Assigned task: Look through the data that follows and work out how many lines contain the string "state". Nothing but that number should be given.

═══

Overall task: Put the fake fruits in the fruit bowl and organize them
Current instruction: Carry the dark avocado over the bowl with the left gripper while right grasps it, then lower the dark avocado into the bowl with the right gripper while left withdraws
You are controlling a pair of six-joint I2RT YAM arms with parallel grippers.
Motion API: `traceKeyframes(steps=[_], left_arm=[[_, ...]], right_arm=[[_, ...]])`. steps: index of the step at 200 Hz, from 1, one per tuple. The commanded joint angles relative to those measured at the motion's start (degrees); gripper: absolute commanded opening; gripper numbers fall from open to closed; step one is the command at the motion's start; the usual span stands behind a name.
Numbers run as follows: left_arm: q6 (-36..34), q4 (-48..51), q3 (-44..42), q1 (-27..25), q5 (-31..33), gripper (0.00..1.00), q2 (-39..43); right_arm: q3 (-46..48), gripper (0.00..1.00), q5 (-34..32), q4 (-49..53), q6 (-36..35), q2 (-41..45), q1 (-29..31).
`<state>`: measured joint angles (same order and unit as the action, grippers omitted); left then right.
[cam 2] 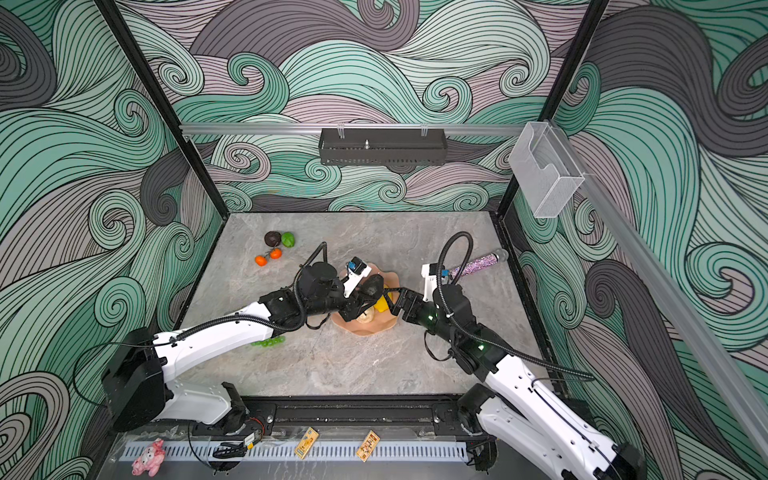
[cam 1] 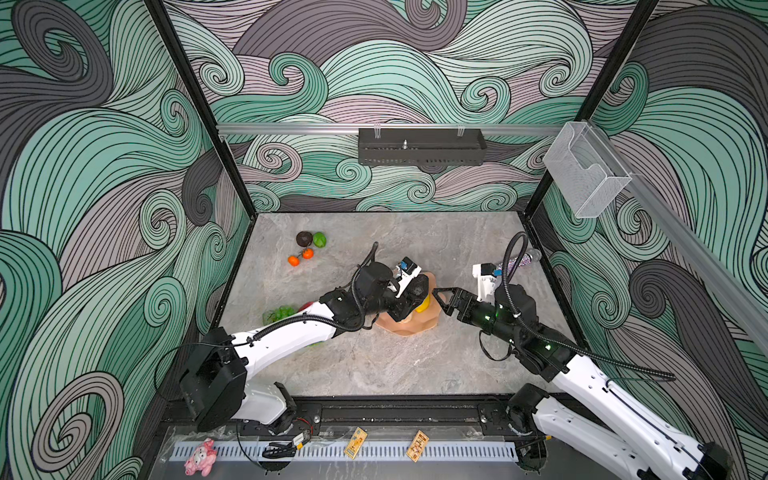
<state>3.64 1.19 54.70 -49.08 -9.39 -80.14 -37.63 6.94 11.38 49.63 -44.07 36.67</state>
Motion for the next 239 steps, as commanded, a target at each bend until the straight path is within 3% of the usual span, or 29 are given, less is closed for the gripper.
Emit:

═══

Task solution: 2